There are plenty of test and checks you can do now, both before TTC and during pregnancy. If it's what you both really want I'd go for it.

CarpeVitam · 17/07/2023 19:11

I wish ppl would read ALL the OP's posts / updates BEFORE posting!! 🙄

Sugarfree23 · 17/07/2023 19:17

Ohhelpicantthinkofaname · 17/07/2023 18:41

She doesn’t want a baby. Nor does her husband really, it was just a mid life wobble. Read the updates.

I did read the updates, she doesn't want a baby but would like a Waltons / Disney family and would consider respite Foster.

Adoption would probably be less work in the long term than dealing with unsettled foster kids. And a sibling set would be a ready made family skipping the baby stages.
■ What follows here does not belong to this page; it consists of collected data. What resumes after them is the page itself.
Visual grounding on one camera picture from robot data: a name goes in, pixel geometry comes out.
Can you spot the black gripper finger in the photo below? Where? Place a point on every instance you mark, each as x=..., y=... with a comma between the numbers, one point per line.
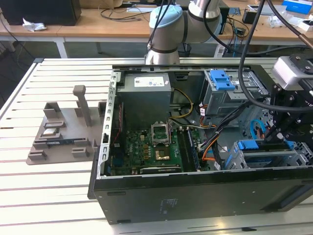
x=300, y=129
x=277, y=107

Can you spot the hard disk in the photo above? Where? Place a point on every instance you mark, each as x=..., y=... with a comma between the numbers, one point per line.
x=248, y=145

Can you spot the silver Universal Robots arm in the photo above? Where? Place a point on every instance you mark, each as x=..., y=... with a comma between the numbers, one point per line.
x=166, y=31

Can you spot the metal disk bay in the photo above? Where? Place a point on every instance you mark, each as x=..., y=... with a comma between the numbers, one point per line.
x=266, y=154

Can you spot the metal drive cage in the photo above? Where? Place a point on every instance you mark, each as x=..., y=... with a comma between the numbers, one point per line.
x=220, y=102

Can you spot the blue plastic drive latch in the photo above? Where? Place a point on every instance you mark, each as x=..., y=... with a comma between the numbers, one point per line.
x=221, y=82

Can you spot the white box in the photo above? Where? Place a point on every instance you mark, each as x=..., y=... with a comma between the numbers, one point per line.
x=297, y=24

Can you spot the white power strip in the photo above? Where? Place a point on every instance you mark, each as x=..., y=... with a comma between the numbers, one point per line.
x=220, y=51

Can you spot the clear plastic bags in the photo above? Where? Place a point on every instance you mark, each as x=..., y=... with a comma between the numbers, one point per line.
x=281, y=20

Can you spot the blue cardboard box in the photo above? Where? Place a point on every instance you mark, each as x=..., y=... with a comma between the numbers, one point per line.
x=298, y=5

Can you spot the grey tray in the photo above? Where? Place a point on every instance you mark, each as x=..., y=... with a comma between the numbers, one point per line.
x=275, y=9

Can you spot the small black box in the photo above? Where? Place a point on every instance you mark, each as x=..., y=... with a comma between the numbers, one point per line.
x=249, y=17

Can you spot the black computer tower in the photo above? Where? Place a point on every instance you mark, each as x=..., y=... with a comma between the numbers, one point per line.
x=226, y=22

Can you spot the black RAM slot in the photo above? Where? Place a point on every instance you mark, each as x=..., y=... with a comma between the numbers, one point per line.
x=182, y=151

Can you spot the black waste bin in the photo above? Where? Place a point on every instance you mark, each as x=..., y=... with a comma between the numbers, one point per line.
x=184, y=50

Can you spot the black graphics card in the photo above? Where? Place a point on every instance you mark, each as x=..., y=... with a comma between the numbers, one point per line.
x=161, y=170

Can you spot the grey power supply unit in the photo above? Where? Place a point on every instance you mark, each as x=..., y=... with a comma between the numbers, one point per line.
x=144, y=105

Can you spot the black open PC case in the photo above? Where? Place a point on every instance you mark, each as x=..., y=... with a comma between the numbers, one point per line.
x=171, y=195

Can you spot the green motherboard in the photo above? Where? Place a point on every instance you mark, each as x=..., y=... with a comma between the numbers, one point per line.
x=137, y=151

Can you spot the RAM stick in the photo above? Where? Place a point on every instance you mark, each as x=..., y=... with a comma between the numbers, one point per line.
x=66, y=142

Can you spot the grey parts rack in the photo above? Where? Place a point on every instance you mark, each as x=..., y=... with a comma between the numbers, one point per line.
x=66, y=154

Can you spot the silver CPU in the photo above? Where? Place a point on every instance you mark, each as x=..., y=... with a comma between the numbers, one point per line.
x=51, y=132

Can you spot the large black box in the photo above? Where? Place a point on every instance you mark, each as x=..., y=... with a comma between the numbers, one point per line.
x=49, y=12

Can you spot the crumpled white paper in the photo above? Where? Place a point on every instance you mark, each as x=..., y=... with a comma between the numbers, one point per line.
x=34, y=25

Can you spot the wooden desk white frame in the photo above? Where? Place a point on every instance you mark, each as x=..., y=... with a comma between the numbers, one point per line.
x=85, y=29
Lira715 · 17/07/2023 19:22

I had my DD at 35 so not far off you and no issues .. she’s 8 now and I couldn’t do it all again though don’t have the energy. Have you thought about fostering ?

Jellycats4life · 17/07/2023 19:25

Adopting a sibling set to create a ready made family is one thing, but it’s not for the faint hearted. I know a family who adopted siblings and they are dealing with attachment and behavioural issues, SEN and foetal alcohol spectrum disorder (diagnosed as autism, but it’s FASD). They obviously adore their children but it’s a fraught road with a lot of worry.

MenopausalMayhemMum · 17/07/2023 19:35

I think it very much depends on having an open and honest discussion with your husband. I was 41 when I had my second٫ and my husband was 50. My first was 17 when her sister arrived.
We had decided no more kids early on in our relationship٫ but I changed my mind when I was in my late 30's. We ended up needing IVF due to a previously unknown medical issue with my husband.
Our daughter is now 9 and without a doubt the best thing we ever did.
It's bloody hard work whatever age you do it at!
Pregnancy٫ labour٫ sleepless nights etc are part and parcel of most parenting journeys and I didn't find much difference doing it in my 20's or 40's.
There was also the bonus of being more financially secure and being in a healthier relationship٫ as well as having the confidence which comes with age when i had the wee one٫ and I wouldn't change it for the world.
You do what's right for you

Toomuchtrouble4me · 17/07/2023 19:39

ThanksItHasPockets · 17/07/2023 17:58

Not only that, they have such a high opinion of their own contribution that it doesn’t occur to them that the same point has already been made 20+ times.

Somebody already said that.

Sunnyswfl · 17/07/2023 19:40

I was 40 and my husband 43 when we had our daughter. All went well and I am so glad she came into our life!

Switcher · 17/07/2023 19:58

I don't think he understands what he is asking of you.